> [THE TASK] Below is a listing; return it in full, exactly as it appears.

Segment Start: DATA BLOCK

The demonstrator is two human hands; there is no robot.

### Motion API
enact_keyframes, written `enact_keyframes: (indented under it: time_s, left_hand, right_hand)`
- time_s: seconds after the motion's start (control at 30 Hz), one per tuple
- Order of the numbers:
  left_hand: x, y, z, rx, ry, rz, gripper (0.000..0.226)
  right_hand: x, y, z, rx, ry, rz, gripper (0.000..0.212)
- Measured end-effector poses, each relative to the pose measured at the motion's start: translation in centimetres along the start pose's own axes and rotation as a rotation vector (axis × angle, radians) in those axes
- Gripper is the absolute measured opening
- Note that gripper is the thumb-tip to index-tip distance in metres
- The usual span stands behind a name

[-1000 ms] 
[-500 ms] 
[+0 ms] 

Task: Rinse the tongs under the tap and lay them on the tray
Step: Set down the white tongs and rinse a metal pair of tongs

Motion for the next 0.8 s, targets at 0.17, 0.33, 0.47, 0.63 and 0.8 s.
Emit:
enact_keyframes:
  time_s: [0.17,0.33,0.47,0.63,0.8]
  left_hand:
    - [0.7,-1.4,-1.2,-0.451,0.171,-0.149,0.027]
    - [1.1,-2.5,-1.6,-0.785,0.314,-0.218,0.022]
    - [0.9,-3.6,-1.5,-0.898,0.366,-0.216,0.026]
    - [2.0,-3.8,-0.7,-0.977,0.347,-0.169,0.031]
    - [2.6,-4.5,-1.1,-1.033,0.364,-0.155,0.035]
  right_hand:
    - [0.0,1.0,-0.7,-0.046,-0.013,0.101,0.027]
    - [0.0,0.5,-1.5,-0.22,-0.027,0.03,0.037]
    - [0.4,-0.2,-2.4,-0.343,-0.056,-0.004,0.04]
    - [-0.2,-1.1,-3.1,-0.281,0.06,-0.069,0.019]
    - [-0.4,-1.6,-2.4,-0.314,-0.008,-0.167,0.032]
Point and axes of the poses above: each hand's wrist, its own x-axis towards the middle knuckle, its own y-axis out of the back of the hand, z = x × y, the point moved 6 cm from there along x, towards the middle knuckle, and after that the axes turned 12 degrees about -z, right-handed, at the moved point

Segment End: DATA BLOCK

> [YOUR SOLUTION]
The demonstrator is two human hands; there is no robot.

### Motion API
enact_keyframes, written `enact_keyframes: (indented under it: time_s, left_hand, right_hand)`
- time_s: seconds after the motion's start (control at 30 Hz), one per tuple
- Order of the numbers:
  left_hand: x, y, z, rx, ry, rz, gripper (0.000..0.226)
  right_hand: x, y, z, rx, ry, rz, gripper (0.000..0.212)
- Measured end-effector poses, each relative to the pose measured at the motion's start: translation in centimetres along the start pose's own axes and rotation as a rotation vector (axis × angle, radians) in those axes
- Gripper is the absolute measured opening
- Note that gripper is the thumb-tip to index-tip distance in metres
- The usual span stands behind a name

[-1000 ms] 
[-500 ms] 
[+0 ms] 

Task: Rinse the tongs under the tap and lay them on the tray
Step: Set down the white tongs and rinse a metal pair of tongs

Motion for the next 0.8 s, targets at 0.17, 0.33, 0.47, 0.63 and 0.8 s.
Emit:
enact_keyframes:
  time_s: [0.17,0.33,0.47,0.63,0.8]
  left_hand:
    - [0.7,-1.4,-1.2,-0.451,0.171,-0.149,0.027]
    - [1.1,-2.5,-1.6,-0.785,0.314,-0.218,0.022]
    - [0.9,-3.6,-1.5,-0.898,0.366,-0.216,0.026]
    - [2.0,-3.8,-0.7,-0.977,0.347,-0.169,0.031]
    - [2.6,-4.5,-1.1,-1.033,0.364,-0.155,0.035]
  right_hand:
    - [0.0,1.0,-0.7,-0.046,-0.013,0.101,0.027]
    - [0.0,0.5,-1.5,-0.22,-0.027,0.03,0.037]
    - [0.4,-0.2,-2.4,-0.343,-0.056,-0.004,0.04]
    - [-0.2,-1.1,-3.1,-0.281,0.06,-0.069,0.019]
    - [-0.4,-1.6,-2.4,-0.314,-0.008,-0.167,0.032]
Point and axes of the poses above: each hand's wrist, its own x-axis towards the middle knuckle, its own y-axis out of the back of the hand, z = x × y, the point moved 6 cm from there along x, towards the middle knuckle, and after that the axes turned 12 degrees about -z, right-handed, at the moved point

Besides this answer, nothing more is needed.